Skip to content

Make lines stricter to fix space leak

I propose changing the implementation of lines to be stricter.

The current implementation causes (in GHC) a space leak, so it is better to sacrifice a little laziness to fix that leak.

Period of discussion: Three weeks, until 15^th^ October (because of ICFP).

Current implementation:

lines                   :: String -> [String]
lines ""                =  []
lines s                 =  let (l, s') = break (== '\n') s
                           in  l : case s' of
                                        []      -> []
                                        (_:s'') -> lines s''

The relevant part of the core showing the leak (-O or -O2, similar for -O0 but without inlining break):

        let {
          ds1_sjM :: ([GHC.Types.Char], [GHC.Types.Char])
          LclId
          [Str: DmdType]
          ds1_sjM =
            case GHC.List.$wbreak @ GHC.Types.Char lvl1_rjW wild_B1
            of _ { (# ww1_aj3, ww2_aj4 #) ->
            (ww1_aj3, ww2_aj4)
            } } in
        GHC.Types.:
          @ GHC.Base.String
          (case ds1_sjM of _ { (l_aif, _) -> l_aif })
          (case ds1_sjM of _ { (_, s'_aih) ->
           case s'_aih of _ {
             [] -> GHC.Types.[] @ GHC.Base.String;
             : _ s''_adj -> Lines.lines s''_adj
           }
           })

ds1_sjM keeps a reference to the first line until the second is demanded, preventing it from being GCed.

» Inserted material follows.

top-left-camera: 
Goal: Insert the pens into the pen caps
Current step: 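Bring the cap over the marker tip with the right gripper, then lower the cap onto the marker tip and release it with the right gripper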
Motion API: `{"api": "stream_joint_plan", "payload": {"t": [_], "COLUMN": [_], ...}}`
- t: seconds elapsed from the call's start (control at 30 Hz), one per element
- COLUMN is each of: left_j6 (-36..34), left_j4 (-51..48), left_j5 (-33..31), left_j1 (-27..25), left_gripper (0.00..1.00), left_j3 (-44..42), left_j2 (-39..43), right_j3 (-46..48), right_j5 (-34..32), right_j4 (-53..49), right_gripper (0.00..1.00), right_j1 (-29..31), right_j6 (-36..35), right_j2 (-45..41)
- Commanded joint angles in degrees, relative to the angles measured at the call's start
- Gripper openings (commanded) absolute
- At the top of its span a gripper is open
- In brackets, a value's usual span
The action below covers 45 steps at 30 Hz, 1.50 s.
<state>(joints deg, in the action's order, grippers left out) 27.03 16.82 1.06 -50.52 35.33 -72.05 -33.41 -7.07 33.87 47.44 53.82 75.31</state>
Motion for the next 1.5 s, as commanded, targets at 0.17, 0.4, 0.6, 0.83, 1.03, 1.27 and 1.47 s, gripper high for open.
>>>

Current strictness properties:

lines _|_       = _|_
lines (_|_:_|_) = _|_ : _|_

Proposed implementation:

lines                   :: String -> [String]
lines ""                =  []
lines s                 = case break (== '\n') s of
                            (l, s') -> l : case s' of
                                            []      -> []
                                            (_:s'') -> lines s''

Due to the pattern matching on break's result, the pair is never considered a single entity, allowing the first line to be GCed before the second is demanded.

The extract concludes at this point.